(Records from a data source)
┏━━
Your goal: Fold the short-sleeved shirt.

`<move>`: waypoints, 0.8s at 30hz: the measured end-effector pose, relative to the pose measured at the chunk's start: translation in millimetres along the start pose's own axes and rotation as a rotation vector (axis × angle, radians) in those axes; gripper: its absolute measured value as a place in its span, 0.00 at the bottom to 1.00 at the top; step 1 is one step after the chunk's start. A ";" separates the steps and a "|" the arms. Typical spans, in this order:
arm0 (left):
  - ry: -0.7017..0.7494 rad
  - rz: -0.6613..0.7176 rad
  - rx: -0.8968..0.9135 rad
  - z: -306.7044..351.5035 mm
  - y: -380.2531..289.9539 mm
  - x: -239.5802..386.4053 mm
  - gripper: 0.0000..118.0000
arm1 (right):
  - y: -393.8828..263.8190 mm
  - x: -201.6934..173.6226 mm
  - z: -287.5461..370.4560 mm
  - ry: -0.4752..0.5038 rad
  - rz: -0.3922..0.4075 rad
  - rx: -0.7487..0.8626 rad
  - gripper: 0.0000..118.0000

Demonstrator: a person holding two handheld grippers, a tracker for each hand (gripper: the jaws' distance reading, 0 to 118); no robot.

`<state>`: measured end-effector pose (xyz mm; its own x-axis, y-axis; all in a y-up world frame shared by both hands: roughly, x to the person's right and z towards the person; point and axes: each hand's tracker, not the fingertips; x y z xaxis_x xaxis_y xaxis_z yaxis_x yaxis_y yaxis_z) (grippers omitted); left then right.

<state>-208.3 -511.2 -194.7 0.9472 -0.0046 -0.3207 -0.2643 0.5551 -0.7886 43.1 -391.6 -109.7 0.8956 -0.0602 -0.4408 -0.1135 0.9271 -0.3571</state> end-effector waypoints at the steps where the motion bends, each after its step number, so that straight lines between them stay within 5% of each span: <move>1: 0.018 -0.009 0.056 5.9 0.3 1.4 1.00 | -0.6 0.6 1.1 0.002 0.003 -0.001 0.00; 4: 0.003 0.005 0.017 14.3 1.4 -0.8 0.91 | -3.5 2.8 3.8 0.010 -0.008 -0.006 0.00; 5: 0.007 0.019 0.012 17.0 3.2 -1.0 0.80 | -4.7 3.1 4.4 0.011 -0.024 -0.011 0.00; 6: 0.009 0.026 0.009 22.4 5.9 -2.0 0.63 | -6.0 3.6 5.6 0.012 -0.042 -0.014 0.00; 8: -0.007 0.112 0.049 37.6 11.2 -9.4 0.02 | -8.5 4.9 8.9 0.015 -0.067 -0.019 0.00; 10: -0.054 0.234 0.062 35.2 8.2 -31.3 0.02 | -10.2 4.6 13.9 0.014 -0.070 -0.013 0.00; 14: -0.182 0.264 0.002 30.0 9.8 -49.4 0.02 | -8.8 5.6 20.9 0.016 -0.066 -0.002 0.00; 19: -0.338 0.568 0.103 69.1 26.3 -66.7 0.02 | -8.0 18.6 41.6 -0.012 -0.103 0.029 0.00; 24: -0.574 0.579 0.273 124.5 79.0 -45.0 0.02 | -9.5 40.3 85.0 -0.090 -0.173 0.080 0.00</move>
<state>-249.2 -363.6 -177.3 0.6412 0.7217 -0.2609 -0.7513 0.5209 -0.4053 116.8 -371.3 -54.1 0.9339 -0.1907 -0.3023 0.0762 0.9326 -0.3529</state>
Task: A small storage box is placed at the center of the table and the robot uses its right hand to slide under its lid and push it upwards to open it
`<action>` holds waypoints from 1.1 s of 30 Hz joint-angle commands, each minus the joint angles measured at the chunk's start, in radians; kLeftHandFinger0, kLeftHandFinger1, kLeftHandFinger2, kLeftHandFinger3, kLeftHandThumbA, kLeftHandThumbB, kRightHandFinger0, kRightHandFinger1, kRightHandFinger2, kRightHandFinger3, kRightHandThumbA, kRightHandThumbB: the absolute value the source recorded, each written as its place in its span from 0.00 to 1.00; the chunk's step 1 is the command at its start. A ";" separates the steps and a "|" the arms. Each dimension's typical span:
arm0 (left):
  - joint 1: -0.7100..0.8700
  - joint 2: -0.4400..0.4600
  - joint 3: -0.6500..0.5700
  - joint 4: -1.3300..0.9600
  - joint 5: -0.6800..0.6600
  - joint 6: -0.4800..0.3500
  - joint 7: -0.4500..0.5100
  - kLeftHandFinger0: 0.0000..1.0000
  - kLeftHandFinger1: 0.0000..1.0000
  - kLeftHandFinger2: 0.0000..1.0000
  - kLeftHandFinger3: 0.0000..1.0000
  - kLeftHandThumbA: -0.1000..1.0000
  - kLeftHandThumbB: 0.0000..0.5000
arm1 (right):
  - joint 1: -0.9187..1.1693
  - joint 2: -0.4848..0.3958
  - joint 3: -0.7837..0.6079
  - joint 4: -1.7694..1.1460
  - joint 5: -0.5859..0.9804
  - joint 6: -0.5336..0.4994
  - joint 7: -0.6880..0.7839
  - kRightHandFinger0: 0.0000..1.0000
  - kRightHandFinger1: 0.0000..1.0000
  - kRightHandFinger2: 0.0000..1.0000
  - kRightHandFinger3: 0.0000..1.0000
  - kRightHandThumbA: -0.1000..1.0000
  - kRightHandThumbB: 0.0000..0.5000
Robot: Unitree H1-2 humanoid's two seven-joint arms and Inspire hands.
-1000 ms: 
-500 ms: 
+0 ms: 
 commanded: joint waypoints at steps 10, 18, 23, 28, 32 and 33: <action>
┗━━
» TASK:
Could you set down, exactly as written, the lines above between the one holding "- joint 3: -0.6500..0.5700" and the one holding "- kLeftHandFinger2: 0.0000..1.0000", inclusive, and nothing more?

» SOLUTION FOR THIS PROBLEM:
  - joint 3: -0.6500..0.5700
  - joint 4: -1.3300..0.9600
  - joint 5: -0.6800..0.6600
  - joint 6: -0.4800..0.3500
  - joint 7: -0.4500..0.5100
  - kLeftHandFinger0: 0.0000..1.0000
  - kLeftHandFinger1: 0.0000..1.0000
  - kLeftHandFinger2: 0.0000..1.0000

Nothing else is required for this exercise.